A lovely nose but, as much as I love the ubiquitous Parma violets taste of older Bowmores, I find this one a little one-dimensional. The nose is great but the palate is rather disappointing in terms of its depth.

Bowmore 40 year old bourbon cask

Nose: Wood, ripe fruits, coffee, dusty and perfumy, blackcurrants (again), light peat.

Taste: Immediate citrus skins, lychees, vanilla pods, woody sweetness, light peat.

This is excellent but you’re going to have had large amounts of disposable income to afford it at £6500 a bottle, even if the bottle is actually a stunning hand-blown glass decanter. Such was the lightness of the peat that my first impression is that someone had slipped me an aged bottle of Balvenie by mistake, and for me that’s no bad thing. As great as this is, would I choose this over a bottle of the one I nosed in the vaults? No, but then there’s not much I would choose over that.
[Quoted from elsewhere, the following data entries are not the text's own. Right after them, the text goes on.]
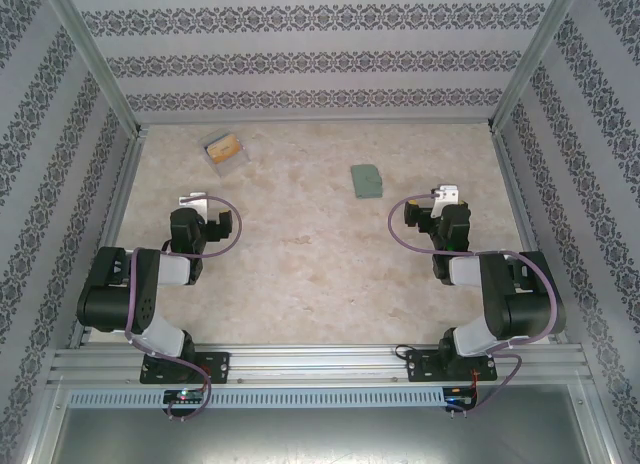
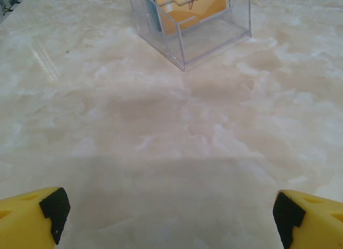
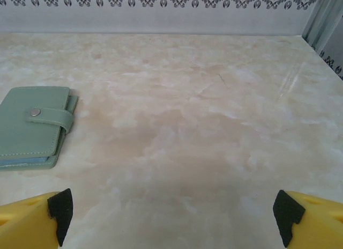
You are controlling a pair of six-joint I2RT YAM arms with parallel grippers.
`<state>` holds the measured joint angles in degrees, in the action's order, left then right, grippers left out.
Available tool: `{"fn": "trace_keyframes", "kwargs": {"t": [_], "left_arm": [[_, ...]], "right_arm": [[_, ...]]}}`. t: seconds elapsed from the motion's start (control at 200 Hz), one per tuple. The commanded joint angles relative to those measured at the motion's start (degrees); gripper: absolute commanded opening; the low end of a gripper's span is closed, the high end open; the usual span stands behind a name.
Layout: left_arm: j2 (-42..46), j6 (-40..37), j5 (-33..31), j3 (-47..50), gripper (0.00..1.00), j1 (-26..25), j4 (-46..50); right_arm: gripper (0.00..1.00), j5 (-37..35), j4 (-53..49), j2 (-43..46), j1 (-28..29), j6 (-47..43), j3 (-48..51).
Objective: Put the credit cards into the card holder
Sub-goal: Pick up the card holder from the center of the table.
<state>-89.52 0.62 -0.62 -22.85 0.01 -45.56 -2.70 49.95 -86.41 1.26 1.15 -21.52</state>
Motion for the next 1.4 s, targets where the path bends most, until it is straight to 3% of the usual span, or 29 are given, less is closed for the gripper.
{"fn": "trace_keyframes", "kwargs": {"t": [0.0, 0.674, 0.774, 0.894, 1.004, 1.084, 1.149, 1.239, 1.394], "left_arm": [[0.1, -0.3, 0.1, -0.9, 0.99, -0.2, -2.1], [0.1, -0.1, 0.3, -0.9, 0.99, 0.0, -2.0], [1.5, 0.2, -0.8, -1.3, 0.99, -0.1, -0.6], [9.9, 2.4, -2.9, -6.5, 0.99, -0.2, 16.3], [15.6, 12.4, -3.6, -14.1, 0.99, -0.6, 35.9], [17.1, 16.3, -2.4, -14.7, 0.99, -0.9, 38.7], [17.6, 21.9, -5.1, -14.8, 0.99, -0.7, 40.1], [16.6, 33.3, -9.6, -18.4, 0.99, -0.1, 48.9], [12.0, 30.7, 3.8, -24.4, 0.99, 0.4, 53.0]], "right_arm": [[0.98, -0.8, 1.5, -0.1, 0.1, 0.6, -0.5], [0.98, 1.0, 1.5, 0.0, -0.3, 0.5, -0.5], [0.98, 0.1, 0.9, 3.7, 0.0, 0.6, 0.5], [0.98, -2.8, -15.3, 13.2, -0.1, 2.3, -3.7], [0.98, -10.1, -34.8, 14.3, -1.0, 17.8, -13.0], [0.98, 1.3, -41.1, 10.0, -2.8, 20.2, -18.9], [0.88, 10.3, -43.1, 5.3, -2.6, 19.2, -23.0], [0.85, 14.8, -50.1, -1.0, -1.1, 20.6, -29.5], [0.81, 15.1, -59.2, -10.5, 2.7, 17.2, -40.0]]}}
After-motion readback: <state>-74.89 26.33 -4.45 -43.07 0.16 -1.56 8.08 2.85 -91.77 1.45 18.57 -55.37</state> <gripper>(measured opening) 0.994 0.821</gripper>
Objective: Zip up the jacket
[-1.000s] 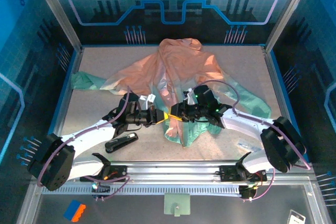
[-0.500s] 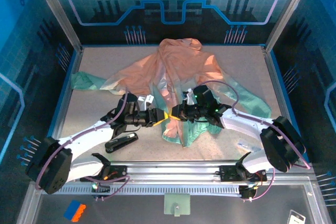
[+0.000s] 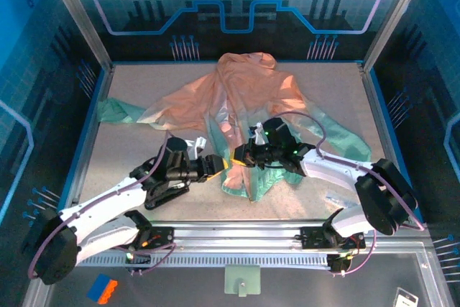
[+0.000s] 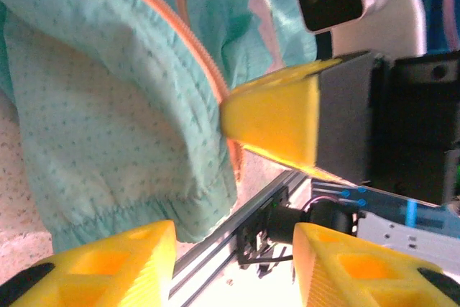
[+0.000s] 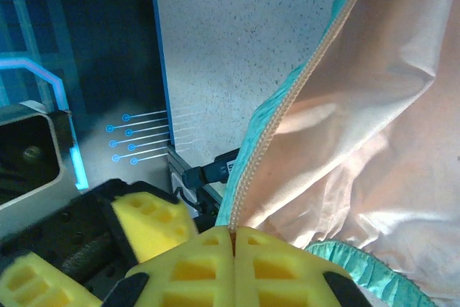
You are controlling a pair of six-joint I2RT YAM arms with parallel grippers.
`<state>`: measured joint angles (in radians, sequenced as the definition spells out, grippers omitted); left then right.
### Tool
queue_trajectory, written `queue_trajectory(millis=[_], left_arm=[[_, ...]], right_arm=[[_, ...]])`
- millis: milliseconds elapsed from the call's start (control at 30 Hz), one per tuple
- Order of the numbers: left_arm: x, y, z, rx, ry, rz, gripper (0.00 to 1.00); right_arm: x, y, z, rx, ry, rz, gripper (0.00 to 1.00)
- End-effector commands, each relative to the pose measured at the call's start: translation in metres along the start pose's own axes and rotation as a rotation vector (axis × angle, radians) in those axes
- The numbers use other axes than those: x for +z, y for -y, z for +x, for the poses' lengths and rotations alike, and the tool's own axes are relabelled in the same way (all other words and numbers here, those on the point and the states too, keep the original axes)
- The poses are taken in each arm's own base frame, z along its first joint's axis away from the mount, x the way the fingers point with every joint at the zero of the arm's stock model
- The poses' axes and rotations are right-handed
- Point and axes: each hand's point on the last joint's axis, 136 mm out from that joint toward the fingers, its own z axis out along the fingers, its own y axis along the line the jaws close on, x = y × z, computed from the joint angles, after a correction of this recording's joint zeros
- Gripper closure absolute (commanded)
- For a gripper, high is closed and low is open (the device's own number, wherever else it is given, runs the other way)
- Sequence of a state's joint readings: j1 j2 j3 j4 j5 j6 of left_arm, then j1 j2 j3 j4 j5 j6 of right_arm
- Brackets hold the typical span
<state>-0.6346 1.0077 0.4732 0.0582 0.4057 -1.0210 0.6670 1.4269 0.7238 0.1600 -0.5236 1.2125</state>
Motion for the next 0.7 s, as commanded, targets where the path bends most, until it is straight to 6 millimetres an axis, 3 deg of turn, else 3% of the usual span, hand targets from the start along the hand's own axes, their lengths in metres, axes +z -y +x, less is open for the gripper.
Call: queue_trajectory(millis=[0, 300, 567, 667], left_arm=[[0.010, -0.003, -0.003, -0.039, 0.024, -0.003, 0.52], [0.018, 0.008, -0.009, -0.044, 0.039, 0.060, 0.55], [0.020, 0.007, -0.012, -0.052, 0.057, 0.065, 0.76], [0.019, 0.004, -0.012, -0.054, 0.059, 0.059, 0.79]], right_arm=[[0.004, -0.013, -0.002, -0.012, 0.006, -0.029, 1.00], [0.003, -0.011, 0.000, -0.006, 0.004, -0.028, 1.00], [0.004, -0.007, 0.001, 0.000, 0.002, -0.028, 1.00], [0.003, -0.006, 0.002, 0.001, 0.002, -0.027, 1.00]])
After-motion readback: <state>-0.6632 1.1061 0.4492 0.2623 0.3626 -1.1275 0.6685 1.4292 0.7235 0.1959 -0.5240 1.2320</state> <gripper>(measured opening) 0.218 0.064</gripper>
Right, that’s enough whisky for one night. To bed.

Thursday 14th October.

Ahhhh Sleep!!! Up at 7.30 for a decadent 8am breakfast at the Harbour inn and then it’s off to the airport where checking in takes about 2 minutes.  Islay airport apparently has the tightest security in Europe and the prospect of having my luggage systematically dismantled is a very real one. It’s not suitcases full of alcohol they’re looking for, but drugs. Apparently, it’s not uncommon for foreign fishing vessels to drop off large quantities of drugs on the Islay coastline to be smuggled onto the mainland. Hopefully I don’t look like a drug-dealer. As it happens, I get through without a murmur while infinitely more honest-looking people than me get pat-downs (no pun intended) and suitcase searches.

The Harbour Inn, Bowmore

As I’m writing this, I see an elderly chap in tweeds who looks familiar. Blimey!! It’s Professor Toby Lewis, who actually taught me at UEA in the 90’s and who, having retired, can still be seen occasionally flitting about campus. Don’t know him to ask him what he’s doing here. Maybe I’ll try and ingratiate myself with him later on; presumably he’s on his way down to Norwich too (he was).

If my account of the last three days all sounds a bit luvvy, I’ve been met with nothing but kindness and good humour in the short time I’ve been here. The people of Islay in general and Bowmore in particular were hugely welcoming and I have been looked after superbly. I’ll be back, hopefully for the festival next year.